Les longes de thon qui seront importées dans le cadre du CTA, principalement de la Chine, et soumises à des droits de douane nuls, seront en concurrence sur le marché européen avec les produits de la flotte thonière de l'UE et avec les longes de thon provenant des pays en développement qui bénéficient d'un régime d'accès préférentiel. L'attribution d'un contingent tarifaire de plus en plus important pour les longes de thon n'encourage pas ces pays en développement à mieux appliquer les normes de durabilité qu'ils se sont engagés à respecter dans le cadre du régime ACP ou SPG+. Pourquoi devraient-ils faire des efforts coûteux pour respecter ces normes alors que leur accès ‘préférentiel’ au marché de l'UE est encore plus érodé par le système des CTA ?

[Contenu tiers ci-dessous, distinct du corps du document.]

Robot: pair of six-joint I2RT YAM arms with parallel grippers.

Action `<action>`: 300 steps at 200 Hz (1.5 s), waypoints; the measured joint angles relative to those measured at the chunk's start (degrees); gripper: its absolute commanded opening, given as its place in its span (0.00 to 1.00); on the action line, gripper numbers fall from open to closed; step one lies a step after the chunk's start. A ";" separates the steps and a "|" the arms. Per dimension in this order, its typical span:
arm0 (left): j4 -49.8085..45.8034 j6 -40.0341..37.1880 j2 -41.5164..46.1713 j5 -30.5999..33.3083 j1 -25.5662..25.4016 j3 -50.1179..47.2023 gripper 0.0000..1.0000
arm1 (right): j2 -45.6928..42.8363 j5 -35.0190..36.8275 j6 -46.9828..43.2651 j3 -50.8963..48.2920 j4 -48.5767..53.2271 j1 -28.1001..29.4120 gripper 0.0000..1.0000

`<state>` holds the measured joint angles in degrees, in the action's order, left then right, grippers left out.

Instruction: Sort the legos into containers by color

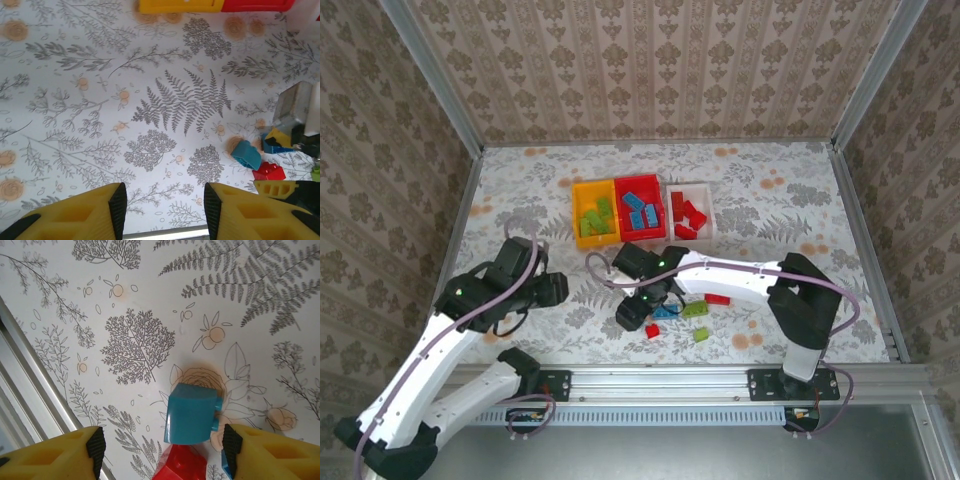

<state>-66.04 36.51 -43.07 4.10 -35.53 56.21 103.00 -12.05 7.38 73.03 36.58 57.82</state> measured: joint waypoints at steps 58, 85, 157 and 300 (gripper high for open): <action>-7.17 4.15 6.93 4.48 0.00 -0.02 0.48 | 6.60 5.07 0.28 3.28 5.86 2.01 0.62; -9.01 4.76 7.56 5.22 0.00 -0.02 0.48 | 8.59 8.13 0.35 5.57 7.63 2.86 0.62; -7.65 5.33 5.68 5.20 0.07 -0.02 0.48 | 13.73 11.50 1.20 9.49 9.40 2.99 0.46; 12.70 1.81 -13.40 -0.79 0.11 7.54 0.47 | 9.44 11.67 8.02 28.79 9.68 -19.71 0.22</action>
<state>-53.34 38.33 -56.47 3.31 -35.42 63.75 112.44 -0.38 15.40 101.82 46.26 38.11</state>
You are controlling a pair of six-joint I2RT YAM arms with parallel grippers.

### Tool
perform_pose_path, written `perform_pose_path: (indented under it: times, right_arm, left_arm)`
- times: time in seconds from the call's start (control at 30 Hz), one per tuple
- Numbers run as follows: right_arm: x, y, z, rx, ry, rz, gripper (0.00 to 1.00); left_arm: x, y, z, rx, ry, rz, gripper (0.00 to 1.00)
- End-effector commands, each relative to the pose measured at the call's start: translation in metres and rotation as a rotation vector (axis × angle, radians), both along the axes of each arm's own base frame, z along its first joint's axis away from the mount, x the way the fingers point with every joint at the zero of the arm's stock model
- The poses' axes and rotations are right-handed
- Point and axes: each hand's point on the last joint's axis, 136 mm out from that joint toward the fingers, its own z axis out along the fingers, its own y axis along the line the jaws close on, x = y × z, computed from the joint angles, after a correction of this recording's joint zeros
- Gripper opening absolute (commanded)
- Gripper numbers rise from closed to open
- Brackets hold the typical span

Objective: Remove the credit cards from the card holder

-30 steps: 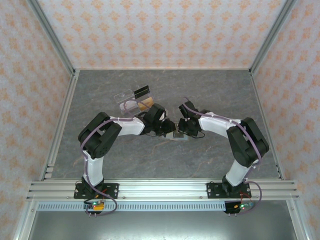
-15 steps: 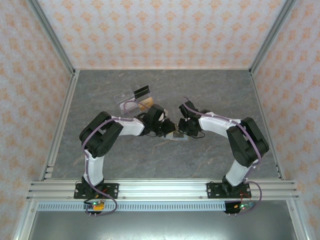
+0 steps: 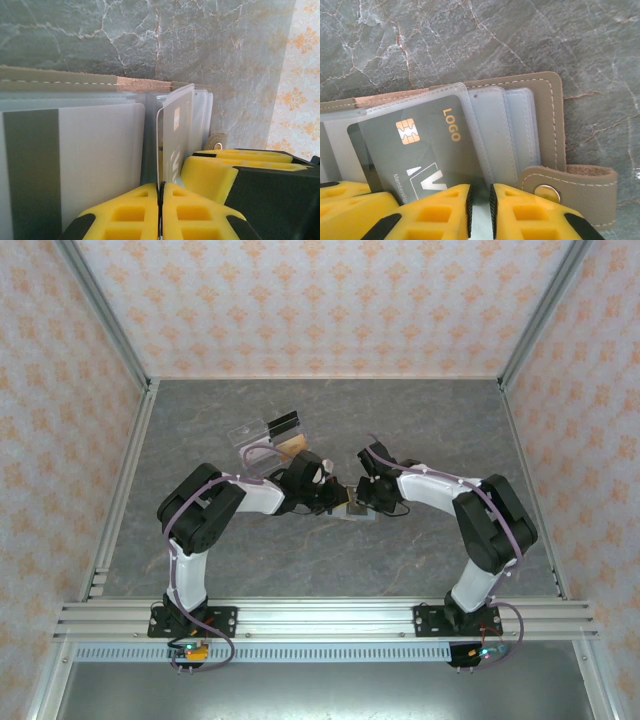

Il y a quelques mois, le Conseil consultatif de la pêche à longue distance de l'UE (LDAC, dans son acronyme en anglais), composé des acteurs de la chaîne de valeur de la pêche de l'UE et d'ONG, a proposé d'éliminer le régime des contingents tarifaires autonomes pour les longes de thon. L'avis a également souligné que, dans sa stratégie « De la ferme à la table », l'objectif de l'UE est d’être un leader pour une transition mondiale vers des systèmes de production alimentaire environnementalement et socialement durables. Il est certain que le fait de proposer une augmentation des contingents tarifaires autonomes pour les longes de thon ne contribuera certainement pas à faire de l'UE un leader de la production alimentaire durable.